■ What is required ■
A faithful, word-for-word copy of the data below is required, without pictures.

+++ Material provided +++

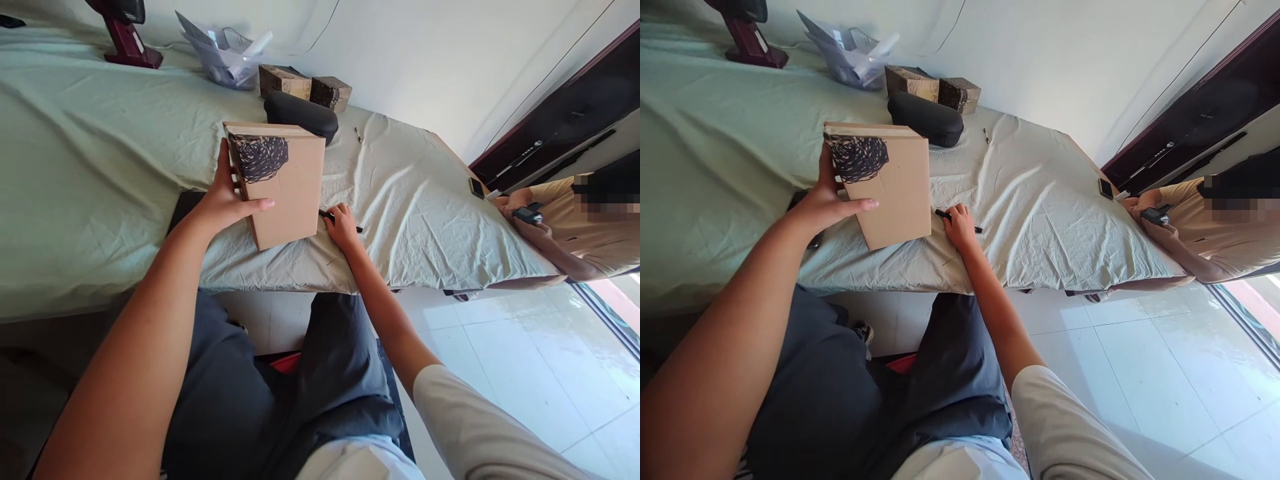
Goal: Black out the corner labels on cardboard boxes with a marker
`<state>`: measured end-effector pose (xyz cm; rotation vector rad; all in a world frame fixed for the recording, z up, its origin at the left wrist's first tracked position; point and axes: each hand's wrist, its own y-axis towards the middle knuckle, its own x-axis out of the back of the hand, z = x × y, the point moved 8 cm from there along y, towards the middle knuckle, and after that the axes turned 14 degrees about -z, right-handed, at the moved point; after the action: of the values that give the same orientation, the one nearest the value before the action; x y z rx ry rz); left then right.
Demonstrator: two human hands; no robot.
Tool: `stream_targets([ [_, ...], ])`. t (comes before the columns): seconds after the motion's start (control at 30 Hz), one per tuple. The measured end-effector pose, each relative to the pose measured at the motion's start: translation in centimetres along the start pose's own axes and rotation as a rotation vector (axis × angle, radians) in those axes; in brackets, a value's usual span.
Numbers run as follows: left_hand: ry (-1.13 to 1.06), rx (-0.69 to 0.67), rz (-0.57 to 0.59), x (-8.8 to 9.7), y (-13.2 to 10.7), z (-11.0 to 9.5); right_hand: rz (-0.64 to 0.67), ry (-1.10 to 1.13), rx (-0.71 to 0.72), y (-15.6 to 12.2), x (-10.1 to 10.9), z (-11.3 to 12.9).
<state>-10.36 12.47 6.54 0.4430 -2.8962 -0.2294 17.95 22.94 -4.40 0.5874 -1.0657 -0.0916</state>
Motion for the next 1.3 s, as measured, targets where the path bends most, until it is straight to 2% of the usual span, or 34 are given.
stream_targets([
  [0.17,0.006,-0.015,-0.003,0.2,0.3,0.6,0.002,0.023,0.010,0.1,0.0,0.1],
  [0.47,-0.061,-0.114,-0.005,0.4,2.8,3.5,-0.070,0.060,-0.002,0.0,0.6,-0.4],
  [0.83,-0.002,-0.109,0.007,0.3,2.2,3.1,-0.077,-0.026,-0.086,-0.2,0.5,-0.9],
  [1.3,0.007,-0.135,0.003,0.6,2.8,3.7,-0.064,0.013,-0.051,-0.1,0.2,-0.9],
])
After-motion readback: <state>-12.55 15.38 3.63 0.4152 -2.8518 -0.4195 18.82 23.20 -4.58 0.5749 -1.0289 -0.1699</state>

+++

■ Task solution ■
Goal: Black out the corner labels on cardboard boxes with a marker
`<state>`: measured end-effector pose (xyz cm; rotation vector rad; all in a world frame fixed for the recording, z up, its origin at the left wrist's first tracked position; point and axes: each hand's wrist, its own y-axis towards the middle knuckle, its own x-axis out of the back of the hand, z = x × y, the point moved 8 cm from there along y, towards the middle knuckle, and after that the axes turned 14 degrees about -z, right-handed, at the moved point; after the action: of the values that give the same orientation, the one nearest the value before the action; x y z rx ry rz); left then right.
Demonstrator: two human hands; no robot.
Tool: `stream_targets([ [_, ...], ])`. t (comes before the columns): seconds after the motion's start (control at 30 Hz), one per tuple. The measured end-effector pose, each relative to the pose measured at the motion's start: translation in centimetres along the start pose's own axes and rotation as a rotation vector (axis × angle, radians) in those axes; in brackets, a value's usual span.
Numbers run as follows: left_hand: ry (-1.13 to 1.06), rx (-0.69 to 0.67), rz (-0.57 to 0.59), x (-8.8 to 9.7), y (-13.2 to 10.7), z (-11.0 to 9.5); right_hand: rz (-0.64 to 0.67), ry (-1.10 to 1.13), rx (-0.71 to 0.72), y (-15.6 to 12.2), x (-10.1 to 10.9), z (-11.3 to 12.9).
<state>-10.36 12.47 6.54 0.4430 -2.8962 -0.2294 17.95 22.94 -4.40 0.5874 -1.0657 -0.0916</state>
Motion for the next 1.3 s, as measured, targets where the path bends most, until it is straight to 2% of the usual span, or 34 are given.
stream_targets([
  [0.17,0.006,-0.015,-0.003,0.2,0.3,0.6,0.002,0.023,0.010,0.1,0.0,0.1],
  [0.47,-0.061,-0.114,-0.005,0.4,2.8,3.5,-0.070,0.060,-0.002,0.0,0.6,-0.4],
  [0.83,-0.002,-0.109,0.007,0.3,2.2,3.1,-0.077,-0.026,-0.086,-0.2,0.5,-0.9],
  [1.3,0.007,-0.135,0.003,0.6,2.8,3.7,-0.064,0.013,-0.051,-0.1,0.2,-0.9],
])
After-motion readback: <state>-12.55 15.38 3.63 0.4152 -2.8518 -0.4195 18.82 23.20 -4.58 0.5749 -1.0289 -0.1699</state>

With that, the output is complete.